Yeh my signature quote is a lyric from the tool song schizm one of my favioute bands. I think the lyrics 'I know the pieces fit because I watched I watched them fall away is a very accurate desription of a dp state, in that you know your sposed to feel real and you know 'the pieces fit' but everything feels seperate and empty, but still you have hope I spose because you can remeber time when you felt real.

Maynard writes brilliany lyrics, he is one of my favioute lyricist's.

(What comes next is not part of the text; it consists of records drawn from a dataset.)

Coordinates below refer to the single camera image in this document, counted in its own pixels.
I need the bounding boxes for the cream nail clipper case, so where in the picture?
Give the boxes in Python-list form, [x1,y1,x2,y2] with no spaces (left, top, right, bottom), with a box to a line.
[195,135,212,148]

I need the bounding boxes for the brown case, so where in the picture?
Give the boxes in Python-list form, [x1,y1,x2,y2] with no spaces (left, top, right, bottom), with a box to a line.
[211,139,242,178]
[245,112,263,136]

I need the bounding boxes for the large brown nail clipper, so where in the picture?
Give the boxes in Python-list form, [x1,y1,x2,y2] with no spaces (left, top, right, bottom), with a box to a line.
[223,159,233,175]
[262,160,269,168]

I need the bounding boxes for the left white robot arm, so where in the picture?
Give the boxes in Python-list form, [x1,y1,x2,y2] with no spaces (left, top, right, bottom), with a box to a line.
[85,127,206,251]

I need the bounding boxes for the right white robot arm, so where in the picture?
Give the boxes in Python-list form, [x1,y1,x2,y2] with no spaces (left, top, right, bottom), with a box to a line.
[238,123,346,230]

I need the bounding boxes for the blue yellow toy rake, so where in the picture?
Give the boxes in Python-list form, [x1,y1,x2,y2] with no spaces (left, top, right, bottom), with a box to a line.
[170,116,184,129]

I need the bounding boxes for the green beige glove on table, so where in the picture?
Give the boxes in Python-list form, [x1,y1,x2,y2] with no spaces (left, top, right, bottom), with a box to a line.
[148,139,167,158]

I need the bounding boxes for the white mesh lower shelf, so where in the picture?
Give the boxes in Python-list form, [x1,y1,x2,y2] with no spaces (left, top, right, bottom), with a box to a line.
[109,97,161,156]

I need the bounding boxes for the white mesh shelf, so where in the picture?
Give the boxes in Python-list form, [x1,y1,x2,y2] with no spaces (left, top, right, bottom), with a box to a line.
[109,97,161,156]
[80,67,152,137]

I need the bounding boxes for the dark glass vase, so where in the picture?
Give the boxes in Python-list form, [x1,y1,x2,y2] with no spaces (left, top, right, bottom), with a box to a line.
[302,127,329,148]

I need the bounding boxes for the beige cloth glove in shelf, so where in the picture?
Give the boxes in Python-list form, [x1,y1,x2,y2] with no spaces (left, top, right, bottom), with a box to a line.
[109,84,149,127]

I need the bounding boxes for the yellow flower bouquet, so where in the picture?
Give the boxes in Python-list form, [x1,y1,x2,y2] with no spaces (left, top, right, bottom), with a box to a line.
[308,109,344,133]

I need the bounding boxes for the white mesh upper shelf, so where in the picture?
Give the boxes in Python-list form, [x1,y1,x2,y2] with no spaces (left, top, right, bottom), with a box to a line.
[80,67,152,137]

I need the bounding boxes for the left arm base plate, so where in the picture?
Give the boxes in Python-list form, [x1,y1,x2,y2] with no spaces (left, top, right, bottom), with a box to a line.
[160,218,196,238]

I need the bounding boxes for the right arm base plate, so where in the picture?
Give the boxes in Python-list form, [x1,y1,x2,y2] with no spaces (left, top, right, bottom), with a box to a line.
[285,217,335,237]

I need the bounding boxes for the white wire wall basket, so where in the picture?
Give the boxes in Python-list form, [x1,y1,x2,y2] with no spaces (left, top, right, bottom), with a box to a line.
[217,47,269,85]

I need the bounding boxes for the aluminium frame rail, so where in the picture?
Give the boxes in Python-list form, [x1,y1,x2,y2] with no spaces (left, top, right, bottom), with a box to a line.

Thats cool if you want to use my sig in your paper, the lyrics is preety much one of the best descriptions I could find in a song of the state of dp along with a lot of other tool lyrics, especilly for me the songs reflection and 46 and 2.


----------



## falling_free (Nov 3, 2004)

the song also has a excellent video

http://toolshed.down.net/video/schism/


----------



## g-funk (Aug 20, 2004)

It's weird, some songs are made for DP. That video is WEIRD. But cool.
Check these lyrics out - it's spooky how much this captured how I felt at my worst. It' even got a bit of psychoanalysis in there

Artist: Phoenix 
Song: If I ever feel better

They say an end can be a start 
Feels like I've been buried yet I'm still alive 
It's like a bad day that never ends 
I feel the chaos around me 
A thing I don't try to deny 
I'd better learn to accept that 
There are things in my life that I can't control 
They say love ain't nothing but a sore 
I don't even know what love is 
Too many tears have had to fall 
Don't you know I'm so tired of it all 
I have known terror dizzy spells 
Finding out the secrets words won't tell 
Whatever it is it can't be named 
There's a part of my world that' s fading away 
You know I don't want to be clever 
To be brilliant or superior 
True like ice, true like fire 
Now I know that a breeze can blow me away 
Now I know there's much more dignity 
In defeat than in the brightest victory 
I'm losing my balance on the tight rope 
Tell me please, tell me please, tell me please...If I ever feel better 
Remind me to spend some good time with you 
You can give me your number 
When it's all over I'll let you know 
Hang on to the good days 
I can lean on my friends 
They help me going through hard times 
But I'm feeding the enemy 
I'm in league with the foe 
Blame me for what's happening 
I can't try, I can't try, I can't try... 
No one knows the hard times I went through 
If happiness came I miss the call 
The stormy days ain't over 
I've tried and lost know I think that I pay the cost 
Now I've watched all my castles fall 
They were made of dust, after al 
lSomeday all this mess will make me laugh 
I can't wait, I can't wait, I can't wait... 
If I ever feel better 
Remind me to spend some good time with you 
You can give me your number 
When it's all over I'll let you know 
If I ever feel better 
Remind me to spend some good time with you 
You can give me your number 
When it's all over I'll let you know 
It's like somebody took my place 
I ain't even playing my own game 
The rules have changed well I didn't know 
There are things in my life I can't control 
I feel the chaos around me 
A thing I don't try to deny 
I'd better learn to accept that 
There's a part of my life that will go away 
Dark is the night, cold is the ground 
In the circular solitude of my heart 
As one who strives a hill to climb 
I am sure I'll come through I don't know how 
They say an end can be a start 
Feels like I've been buried yet I'm still alive 
I'm losing my balance on the tight rope 
Tell me please, tell me please, tell me please... 
If I ever feel better 
Remind me to spend some good time with you 
You can give me your number 
When it's all over I'll let you know 
If I ever feel better 
Remind me to spend some good time with you 
You can give me your number 
When it's all over I'll let you know 
If I ever feel better 
Remind me to spend some good time with you 
You can give me your number 
When it's all over I'll let you know


----------



## person3 (Aug 10, 2004)

they're not overrated to meeeeeeeeeeeeeeeeee


----------



## ret (Aug 10, 2004)

Pure Narcotic said:


> Tool is overrated


seconded


----------



## Guest (Jul 16, 2005)

reticent said:


> Pure Narcotic said:
> 
> 
> > Tool is overrated
> ...


 :lol: :lol: :lol: :lol: :lol:

Reticent, that fuckin sig :lol: Quality


----------